- Task goal
Will you quote precisely the lines that run from the top of the material below to the line containing "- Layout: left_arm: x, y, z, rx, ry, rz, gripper", both ends included?
━━ Data extract
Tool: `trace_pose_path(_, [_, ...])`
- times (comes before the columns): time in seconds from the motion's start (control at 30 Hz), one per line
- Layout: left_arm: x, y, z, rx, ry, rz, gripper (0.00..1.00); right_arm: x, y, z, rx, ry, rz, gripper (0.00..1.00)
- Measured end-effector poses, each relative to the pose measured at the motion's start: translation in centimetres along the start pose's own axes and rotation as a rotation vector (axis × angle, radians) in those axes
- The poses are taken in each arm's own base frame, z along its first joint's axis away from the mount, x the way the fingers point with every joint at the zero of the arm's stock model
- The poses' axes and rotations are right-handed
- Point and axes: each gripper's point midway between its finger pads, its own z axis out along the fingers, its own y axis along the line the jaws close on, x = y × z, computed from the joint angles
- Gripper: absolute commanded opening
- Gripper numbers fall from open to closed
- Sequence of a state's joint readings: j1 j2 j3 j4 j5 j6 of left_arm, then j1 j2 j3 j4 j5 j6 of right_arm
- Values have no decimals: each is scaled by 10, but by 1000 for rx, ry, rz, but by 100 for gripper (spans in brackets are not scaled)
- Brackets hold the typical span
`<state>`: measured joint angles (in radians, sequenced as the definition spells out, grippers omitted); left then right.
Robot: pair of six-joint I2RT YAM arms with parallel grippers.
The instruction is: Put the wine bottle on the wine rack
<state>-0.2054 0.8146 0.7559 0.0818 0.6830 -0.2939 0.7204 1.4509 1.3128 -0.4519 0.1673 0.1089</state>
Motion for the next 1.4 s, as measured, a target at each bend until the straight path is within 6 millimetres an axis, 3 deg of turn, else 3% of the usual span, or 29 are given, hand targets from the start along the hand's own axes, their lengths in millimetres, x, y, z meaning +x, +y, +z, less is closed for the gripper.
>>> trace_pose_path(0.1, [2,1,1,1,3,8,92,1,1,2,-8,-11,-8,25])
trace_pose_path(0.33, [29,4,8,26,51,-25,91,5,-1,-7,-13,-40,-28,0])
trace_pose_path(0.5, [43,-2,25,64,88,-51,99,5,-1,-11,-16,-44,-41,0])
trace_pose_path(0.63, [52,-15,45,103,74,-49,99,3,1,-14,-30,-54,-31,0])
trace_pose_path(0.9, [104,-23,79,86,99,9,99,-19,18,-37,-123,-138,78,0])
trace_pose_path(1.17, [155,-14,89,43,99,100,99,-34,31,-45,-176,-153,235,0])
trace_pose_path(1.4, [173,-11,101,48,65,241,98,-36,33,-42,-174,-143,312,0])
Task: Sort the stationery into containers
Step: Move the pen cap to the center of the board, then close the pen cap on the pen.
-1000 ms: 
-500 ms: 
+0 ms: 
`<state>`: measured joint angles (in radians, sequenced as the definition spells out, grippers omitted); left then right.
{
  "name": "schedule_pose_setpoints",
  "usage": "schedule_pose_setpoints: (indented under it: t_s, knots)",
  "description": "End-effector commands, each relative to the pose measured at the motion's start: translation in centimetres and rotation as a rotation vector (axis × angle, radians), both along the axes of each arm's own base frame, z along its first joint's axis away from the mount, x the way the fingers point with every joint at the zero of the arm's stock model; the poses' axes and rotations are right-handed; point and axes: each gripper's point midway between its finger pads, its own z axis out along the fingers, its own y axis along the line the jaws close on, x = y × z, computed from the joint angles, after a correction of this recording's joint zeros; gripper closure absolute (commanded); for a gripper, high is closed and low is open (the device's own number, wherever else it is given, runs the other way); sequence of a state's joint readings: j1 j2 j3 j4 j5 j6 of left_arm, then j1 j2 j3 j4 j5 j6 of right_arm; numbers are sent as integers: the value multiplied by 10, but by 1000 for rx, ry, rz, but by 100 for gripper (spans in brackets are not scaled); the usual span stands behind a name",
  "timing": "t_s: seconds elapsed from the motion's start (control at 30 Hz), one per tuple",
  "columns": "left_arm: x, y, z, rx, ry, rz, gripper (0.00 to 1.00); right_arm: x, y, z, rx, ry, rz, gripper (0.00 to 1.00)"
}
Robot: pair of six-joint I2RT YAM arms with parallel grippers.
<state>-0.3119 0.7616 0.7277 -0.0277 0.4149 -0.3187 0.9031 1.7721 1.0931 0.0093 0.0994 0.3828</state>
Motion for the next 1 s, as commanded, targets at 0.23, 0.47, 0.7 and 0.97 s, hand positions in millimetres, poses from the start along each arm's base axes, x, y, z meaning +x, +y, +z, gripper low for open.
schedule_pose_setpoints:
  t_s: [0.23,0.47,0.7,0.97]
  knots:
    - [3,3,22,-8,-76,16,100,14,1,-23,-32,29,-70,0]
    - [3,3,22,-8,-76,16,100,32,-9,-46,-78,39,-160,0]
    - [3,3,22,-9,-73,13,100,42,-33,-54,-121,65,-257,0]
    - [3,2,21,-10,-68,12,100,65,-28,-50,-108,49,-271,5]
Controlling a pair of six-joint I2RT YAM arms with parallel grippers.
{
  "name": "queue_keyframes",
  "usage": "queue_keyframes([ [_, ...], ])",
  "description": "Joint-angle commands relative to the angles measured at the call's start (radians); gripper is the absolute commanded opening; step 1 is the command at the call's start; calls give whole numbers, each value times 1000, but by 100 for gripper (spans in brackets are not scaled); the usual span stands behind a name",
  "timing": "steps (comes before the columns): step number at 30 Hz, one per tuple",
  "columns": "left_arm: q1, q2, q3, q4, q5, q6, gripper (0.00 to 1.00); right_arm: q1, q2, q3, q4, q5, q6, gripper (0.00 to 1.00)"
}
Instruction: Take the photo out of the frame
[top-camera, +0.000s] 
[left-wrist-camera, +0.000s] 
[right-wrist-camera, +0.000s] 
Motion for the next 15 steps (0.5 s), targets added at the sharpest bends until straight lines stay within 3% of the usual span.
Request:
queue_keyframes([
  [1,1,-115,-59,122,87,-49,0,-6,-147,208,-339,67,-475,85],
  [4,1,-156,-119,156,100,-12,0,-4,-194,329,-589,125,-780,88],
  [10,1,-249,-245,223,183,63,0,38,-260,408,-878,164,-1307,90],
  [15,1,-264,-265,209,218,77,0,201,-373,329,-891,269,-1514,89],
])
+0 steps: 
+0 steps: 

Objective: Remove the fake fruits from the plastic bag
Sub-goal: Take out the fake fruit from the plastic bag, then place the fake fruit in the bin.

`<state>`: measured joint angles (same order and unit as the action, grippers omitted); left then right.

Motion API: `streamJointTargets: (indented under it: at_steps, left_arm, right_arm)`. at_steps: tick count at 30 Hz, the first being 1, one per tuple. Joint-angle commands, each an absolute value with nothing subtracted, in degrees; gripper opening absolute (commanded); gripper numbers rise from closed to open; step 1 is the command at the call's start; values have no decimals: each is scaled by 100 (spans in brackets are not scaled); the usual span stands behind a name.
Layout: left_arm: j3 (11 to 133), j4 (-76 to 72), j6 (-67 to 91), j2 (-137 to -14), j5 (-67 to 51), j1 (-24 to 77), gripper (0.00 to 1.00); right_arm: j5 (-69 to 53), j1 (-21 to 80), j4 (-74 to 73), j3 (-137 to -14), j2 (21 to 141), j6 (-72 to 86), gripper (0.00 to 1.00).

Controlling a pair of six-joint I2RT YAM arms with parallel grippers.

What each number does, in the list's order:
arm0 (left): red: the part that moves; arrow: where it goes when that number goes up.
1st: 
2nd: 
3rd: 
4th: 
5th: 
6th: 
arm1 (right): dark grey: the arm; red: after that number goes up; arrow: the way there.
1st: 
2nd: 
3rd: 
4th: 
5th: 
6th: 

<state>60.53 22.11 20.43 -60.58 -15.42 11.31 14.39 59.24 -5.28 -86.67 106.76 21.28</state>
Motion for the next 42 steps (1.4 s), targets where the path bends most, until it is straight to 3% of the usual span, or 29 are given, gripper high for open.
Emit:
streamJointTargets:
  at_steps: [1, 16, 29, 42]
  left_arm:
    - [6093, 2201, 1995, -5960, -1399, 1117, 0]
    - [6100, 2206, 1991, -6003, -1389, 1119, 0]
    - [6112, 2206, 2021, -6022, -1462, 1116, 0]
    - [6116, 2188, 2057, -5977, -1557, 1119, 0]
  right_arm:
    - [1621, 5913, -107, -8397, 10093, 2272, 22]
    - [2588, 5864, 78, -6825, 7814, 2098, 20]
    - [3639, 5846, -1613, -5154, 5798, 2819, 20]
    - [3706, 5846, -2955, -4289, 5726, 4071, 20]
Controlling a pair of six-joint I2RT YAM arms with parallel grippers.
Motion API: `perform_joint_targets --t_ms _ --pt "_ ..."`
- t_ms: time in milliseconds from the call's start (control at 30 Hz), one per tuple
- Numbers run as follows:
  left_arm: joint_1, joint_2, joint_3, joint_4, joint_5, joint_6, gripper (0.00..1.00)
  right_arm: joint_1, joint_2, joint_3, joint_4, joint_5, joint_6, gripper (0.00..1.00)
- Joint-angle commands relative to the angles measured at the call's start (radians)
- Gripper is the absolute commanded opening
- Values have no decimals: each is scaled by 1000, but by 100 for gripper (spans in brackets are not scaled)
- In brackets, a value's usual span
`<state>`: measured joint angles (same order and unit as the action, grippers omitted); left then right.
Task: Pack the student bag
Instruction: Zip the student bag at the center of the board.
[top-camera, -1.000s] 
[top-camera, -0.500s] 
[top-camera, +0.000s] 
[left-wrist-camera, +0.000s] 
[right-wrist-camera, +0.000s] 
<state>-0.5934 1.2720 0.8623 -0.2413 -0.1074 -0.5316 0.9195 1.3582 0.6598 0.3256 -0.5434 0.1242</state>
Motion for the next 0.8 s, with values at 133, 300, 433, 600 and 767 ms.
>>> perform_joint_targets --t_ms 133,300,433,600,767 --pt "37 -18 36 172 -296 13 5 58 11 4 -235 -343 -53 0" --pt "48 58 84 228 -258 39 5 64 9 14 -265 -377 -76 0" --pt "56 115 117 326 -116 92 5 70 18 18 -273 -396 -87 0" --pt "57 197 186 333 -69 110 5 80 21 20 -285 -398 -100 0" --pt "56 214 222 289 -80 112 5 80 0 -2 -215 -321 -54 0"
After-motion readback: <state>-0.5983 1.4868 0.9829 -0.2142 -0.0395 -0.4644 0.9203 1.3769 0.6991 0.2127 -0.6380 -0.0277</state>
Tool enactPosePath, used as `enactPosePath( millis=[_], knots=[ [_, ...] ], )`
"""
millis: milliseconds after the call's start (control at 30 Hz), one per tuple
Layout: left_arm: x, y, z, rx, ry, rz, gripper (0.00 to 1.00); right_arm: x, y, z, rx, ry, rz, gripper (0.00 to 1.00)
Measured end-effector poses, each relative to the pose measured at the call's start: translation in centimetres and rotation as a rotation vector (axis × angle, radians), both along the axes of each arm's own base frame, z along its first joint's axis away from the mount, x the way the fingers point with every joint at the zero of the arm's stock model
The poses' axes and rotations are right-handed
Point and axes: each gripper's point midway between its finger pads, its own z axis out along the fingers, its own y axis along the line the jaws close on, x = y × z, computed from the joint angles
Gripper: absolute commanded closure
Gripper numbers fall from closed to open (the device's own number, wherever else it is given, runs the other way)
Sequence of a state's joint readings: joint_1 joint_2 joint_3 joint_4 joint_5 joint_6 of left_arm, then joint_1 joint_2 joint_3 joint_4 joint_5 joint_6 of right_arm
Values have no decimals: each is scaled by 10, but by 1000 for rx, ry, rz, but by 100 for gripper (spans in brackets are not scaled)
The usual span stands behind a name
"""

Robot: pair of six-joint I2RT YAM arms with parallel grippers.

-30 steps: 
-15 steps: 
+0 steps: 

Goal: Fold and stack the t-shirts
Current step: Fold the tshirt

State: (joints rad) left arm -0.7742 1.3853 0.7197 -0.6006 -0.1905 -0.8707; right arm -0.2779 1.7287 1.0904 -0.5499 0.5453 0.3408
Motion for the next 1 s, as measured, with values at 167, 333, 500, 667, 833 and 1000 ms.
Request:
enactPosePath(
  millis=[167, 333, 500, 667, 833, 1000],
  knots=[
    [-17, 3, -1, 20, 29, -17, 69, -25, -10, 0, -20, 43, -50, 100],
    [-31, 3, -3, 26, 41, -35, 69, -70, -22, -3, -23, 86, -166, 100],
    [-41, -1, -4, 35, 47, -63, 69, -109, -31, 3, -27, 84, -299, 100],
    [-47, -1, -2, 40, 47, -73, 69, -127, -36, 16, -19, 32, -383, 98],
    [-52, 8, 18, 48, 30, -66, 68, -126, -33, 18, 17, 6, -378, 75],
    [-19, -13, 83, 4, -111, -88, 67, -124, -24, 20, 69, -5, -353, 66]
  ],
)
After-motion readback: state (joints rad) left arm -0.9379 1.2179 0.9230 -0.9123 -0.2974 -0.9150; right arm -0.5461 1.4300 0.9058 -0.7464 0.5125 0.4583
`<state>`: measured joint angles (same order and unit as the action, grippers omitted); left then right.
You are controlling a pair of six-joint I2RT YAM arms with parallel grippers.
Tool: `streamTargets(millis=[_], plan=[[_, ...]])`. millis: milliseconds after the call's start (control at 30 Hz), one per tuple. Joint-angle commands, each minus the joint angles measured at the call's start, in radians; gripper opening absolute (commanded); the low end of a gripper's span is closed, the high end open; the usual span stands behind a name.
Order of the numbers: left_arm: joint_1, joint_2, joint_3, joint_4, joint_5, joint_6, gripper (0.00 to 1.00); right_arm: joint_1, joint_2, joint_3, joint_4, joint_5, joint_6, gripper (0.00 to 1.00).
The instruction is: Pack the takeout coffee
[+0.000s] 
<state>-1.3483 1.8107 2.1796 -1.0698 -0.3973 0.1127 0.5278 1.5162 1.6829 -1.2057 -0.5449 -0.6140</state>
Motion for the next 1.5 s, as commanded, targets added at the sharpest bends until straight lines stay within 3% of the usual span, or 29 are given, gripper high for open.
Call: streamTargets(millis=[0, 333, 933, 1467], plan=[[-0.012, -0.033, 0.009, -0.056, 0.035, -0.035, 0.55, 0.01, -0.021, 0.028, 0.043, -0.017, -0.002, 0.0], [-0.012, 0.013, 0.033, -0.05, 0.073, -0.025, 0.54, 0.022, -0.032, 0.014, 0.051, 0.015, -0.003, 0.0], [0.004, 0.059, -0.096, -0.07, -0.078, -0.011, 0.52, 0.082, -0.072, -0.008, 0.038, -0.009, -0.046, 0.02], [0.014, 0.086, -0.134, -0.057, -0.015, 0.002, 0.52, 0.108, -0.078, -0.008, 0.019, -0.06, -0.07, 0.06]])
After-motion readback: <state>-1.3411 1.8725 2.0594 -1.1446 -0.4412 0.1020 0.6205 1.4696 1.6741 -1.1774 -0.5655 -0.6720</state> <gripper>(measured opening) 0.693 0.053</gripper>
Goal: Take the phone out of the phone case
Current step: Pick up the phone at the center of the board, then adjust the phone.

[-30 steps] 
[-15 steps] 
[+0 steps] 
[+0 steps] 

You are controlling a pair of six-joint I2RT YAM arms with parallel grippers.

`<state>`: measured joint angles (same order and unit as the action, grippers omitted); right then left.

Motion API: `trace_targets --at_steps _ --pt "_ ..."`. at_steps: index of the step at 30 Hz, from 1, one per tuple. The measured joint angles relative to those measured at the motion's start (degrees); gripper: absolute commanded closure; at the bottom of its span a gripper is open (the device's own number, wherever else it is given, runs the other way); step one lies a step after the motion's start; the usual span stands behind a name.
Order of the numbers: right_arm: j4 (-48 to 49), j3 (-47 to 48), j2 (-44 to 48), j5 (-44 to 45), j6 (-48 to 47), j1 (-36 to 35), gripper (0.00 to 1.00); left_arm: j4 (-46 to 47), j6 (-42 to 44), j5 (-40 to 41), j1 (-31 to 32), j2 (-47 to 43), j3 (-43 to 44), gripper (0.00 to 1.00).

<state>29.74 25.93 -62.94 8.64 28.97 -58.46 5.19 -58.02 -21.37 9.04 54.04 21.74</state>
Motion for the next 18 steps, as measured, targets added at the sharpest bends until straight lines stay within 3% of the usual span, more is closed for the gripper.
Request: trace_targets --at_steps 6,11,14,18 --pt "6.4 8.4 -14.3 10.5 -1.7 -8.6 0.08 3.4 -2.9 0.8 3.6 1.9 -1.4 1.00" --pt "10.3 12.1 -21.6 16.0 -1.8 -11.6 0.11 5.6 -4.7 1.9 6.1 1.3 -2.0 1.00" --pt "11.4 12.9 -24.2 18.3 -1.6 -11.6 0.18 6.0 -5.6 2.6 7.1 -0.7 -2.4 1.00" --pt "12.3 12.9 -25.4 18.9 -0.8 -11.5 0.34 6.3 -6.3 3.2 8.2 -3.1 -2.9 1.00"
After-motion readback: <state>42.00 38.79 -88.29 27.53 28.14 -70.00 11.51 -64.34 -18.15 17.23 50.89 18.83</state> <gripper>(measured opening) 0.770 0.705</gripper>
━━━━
- Reply
Tool: `trace_pose_path(_, [_, ...])`
- times (comes before the columns): time in seconds from the motion's start (control at 30 Hz), one per line
- Layout: left_arm: x, y, z, rx, ry, rz, gripper (0.00..1.00); right_arm: x, y, z, rx, ry, rz, gripper (0.00..1.00)

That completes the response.